Data shown =>
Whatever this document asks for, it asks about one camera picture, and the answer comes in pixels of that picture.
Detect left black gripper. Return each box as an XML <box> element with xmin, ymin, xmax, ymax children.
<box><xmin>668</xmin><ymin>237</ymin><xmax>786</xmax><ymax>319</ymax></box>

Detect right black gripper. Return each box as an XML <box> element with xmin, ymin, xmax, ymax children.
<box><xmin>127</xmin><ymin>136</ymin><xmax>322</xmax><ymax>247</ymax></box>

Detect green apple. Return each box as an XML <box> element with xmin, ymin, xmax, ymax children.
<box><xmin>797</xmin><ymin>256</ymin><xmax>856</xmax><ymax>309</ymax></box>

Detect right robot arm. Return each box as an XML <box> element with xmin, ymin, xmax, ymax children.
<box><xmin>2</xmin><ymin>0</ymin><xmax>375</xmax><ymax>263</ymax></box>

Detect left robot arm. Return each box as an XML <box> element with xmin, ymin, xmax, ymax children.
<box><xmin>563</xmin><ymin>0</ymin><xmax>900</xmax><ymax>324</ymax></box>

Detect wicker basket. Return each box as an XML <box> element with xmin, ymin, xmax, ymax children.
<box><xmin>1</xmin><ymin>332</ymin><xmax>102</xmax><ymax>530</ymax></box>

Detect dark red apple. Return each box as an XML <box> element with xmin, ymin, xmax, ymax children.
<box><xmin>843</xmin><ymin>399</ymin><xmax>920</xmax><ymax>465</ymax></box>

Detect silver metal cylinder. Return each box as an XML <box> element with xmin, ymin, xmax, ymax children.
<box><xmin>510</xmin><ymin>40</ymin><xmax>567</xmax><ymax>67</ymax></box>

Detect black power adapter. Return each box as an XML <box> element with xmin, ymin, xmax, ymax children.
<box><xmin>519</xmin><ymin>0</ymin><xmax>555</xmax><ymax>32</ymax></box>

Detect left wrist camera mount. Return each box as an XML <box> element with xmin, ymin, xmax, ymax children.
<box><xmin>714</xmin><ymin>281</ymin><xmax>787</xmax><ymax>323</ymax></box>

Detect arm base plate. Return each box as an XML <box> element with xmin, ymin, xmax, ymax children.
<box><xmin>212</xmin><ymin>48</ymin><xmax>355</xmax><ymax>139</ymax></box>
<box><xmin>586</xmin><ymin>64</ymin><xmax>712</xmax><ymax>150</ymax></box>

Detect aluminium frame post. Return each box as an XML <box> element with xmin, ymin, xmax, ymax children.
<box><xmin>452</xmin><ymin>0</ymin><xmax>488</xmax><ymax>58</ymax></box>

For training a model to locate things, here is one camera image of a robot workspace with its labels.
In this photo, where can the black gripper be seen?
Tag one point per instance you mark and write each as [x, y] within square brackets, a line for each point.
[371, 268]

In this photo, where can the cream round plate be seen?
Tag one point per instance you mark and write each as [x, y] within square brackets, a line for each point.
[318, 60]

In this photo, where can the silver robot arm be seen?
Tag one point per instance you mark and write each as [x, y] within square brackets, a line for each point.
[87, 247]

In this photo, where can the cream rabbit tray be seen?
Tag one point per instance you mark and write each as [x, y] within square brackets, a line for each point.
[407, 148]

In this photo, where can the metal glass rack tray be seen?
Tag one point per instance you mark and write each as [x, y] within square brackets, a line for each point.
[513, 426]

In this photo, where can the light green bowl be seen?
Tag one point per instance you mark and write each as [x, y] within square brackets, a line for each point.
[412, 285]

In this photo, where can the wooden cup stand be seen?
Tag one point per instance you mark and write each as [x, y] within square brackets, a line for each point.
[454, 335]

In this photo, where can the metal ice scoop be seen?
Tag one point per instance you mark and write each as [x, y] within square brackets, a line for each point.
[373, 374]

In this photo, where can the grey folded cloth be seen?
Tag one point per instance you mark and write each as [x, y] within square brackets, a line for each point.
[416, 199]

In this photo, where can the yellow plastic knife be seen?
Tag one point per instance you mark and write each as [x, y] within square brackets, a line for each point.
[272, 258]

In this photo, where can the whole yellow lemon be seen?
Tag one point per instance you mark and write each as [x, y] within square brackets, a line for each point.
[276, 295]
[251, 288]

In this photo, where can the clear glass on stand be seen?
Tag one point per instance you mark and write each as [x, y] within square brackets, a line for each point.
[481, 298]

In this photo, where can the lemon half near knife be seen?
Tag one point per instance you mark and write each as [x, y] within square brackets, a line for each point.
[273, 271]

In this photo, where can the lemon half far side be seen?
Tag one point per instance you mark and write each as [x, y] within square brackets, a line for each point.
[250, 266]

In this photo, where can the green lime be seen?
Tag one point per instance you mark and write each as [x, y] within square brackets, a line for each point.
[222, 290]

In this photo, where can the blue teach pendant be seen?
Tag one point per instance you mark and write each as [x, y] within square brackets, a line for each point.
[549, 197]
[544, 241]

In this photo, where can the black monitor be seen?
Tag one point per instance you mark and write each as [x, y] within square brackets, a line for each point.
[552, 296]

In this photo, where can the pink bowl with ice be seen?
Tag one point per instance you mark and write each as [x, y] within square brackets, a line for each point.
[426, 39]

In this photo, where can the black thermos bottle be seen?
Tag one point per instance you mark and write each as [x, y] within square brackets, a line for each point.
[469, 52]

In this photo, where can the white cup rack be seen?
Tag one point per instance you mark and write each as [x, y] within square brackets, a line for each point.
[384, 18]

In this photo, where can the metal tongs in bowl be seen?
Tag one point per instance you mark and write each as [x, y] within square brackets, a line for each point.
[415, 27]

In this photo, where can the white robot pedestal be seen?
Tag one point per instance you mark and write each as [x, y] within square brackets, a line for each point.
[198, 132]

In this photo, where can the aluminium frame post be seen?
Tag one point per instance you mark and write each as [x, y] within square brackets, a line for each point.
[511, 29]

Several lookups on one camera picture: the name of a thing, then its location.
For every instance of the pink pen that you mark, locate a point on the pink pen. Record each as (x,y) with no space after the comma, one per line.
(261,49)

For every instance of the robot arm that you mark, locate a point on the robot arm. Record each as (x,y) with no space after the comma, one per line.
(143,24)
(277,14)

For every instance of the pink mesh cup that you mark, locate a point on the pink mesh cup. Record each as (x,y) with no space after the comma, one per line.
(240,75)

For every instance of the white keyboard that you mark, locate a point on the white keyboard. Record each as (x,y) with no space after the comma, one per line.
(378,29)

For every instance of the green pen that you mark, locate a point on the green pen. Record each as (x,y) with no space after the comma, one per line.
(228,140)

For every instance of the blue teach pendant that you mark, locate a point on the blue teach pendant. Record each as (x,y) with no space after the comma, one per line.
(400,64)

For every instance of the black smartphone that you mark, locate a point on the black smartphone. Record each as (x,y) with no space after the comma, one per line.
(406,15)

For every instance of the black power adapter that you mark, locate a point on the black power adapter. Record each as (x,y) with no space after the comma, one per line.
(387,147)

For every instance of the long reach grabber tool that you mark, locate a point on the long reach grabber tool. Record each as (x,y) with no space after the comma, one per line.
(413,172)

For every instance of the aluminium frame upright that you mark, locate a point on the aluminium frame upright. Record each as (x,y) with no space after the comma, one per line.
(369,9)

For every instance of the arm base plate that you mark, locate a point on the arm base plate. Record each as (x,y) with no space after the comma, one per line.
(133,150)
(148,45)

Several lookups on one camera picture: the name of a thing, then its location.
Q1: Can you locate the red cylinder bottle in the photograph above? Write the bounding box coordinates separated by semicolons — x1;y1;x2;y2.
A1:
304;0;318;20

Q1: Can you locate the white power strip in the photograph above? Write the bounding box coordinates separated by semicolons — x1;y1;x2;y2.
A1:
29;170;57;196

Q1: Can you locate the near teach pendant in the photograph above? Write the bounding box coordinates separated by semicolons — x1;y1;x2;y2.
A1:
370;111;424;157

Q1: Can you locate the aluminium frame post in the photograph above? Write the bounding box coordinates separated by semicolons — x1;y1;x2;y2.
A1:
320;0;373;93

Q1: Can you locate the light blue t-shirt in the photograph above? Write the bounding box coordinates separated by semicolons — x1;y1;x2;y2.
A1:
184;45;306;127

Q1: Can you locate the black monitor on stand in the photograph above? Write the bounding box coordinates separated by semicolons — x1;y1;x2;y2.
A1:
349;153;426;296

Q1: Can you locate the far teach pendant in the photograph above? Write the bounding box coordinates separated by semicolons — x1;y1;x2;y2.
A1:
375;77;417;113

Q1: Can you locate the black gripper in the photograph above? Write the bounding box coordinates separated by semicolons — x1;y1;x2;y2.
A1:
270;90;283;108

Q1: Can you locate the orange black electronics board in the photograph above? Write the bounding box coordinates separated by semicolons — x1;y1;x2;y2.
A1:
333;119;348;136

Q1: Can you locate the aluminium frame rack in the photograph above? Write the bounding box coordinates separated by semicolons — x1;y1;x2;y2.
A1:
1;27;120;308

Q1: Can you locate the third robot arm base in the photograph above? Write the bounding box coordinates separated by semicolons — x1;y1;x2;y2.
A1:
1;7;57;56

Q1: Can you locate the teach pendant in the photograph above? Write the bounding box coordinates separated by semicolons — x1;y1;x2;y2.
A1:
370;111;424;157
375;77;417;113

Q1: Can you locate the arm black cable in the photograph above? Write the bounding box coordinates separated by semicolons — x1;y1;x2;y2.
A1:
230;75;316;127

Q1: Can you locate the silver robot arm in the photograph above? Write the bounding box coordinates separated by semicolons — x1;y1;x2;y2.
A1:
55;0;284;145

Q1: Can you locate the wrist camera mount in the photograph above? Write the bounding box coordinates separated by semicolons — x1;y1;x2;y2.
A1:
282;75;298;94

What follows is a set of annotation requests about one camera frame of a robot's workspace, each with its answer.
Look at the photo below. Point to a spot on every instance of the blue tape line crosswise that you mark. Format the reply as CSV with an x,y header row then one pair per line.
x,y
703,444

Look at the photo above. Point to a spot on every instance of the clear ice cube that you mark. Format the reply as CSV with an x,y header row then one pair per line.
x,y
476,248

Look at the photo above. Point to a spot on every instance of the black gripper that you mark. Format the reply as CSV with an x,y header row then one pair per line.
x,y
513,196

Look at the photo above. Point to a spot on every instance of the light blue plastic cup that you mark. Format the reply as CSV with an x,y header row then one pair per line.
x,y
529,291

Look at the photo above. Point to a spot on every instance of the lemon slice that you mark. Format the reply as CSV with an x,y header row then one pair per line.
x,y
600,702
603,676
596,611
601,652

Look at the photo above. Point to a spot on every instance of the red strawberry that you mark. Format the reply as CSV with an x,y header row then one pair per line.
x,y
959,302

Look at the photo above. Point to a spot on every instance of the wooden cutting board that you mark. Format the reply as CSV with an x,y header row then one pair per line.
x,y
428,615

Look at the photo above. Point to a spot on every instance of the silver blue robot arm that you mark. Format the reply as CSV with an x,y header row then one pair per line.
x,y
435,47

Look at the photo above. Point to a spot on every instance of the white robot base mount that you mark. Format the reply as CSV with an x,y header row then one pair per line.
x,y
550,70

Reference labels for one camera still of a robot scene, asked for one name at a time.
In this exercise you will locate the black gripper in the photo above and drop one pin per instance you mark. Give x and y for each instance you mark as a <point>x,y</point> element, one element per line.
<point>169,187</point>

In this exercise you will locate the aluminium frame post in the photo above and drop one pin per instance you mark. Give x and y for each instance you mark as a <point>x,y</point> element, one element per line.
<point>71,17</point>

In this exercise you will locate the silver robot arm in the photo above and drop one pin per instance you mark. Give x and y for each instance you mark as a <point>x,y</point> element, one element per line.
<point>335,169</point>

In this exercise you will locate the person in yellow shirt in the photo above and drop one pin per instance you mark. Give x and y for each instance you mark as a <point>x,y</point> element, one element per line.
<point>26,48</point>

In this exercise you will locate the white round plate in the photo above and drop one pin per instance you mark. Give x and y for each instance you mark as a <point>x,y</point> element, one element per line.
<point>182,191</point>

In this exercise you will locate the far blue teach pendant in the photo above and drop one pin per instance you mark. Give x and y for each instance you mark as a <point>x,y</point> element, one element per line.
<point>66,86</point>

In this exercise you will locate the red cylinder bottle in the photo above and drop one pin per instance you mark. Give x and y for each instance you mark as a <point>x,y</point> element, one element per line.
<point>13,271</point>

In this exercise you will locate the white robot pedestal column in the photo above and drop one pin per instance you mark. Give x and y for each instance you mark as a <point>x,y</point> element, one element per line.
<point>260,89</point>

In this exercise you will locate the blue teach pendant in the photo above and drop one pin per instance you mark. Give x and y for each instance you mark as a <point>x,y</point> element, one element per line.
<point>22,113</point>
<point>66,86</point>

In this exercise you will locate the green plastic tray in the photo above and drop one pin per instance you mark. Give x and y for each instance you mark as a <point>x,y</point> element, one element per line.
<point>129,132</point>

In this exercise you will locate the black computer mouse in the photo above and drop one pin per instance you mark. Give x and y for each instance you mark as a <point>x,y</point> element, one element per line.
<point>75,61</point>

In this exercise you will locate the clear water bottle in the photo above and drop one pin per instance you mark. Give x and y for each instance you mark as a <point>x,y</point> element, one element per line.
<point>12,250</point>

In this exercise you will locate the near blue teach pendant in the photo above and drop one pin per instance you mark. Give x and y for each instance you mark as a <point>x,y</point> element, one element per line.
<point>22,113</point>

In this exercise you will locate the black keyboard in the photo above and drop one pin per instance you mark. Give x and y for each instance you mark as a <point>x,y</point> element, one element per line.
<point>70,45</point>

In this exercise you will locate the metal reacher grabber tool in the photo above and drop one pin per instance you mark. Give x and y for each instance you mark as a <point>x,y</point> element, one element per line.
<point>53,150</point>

Required work => Find and copy each line of the material that holds the word "cylinder".

Reply to the task =>
Detect silver metal cylinder. Return each box as an XML <box> element with xmin, ymin, xmax, ymax children.
Q1: Can you locate the red cylinder bottle in the photograph above? Write the bounding box coordinates separated by semicolons — x1;y1;x2;y2.
In this exercise you will locate the red cylinder bottle in the photo above and drop one pin per instance you mark. Give x and y for each instance you mark as a <point>x,y</point> element, one element per line.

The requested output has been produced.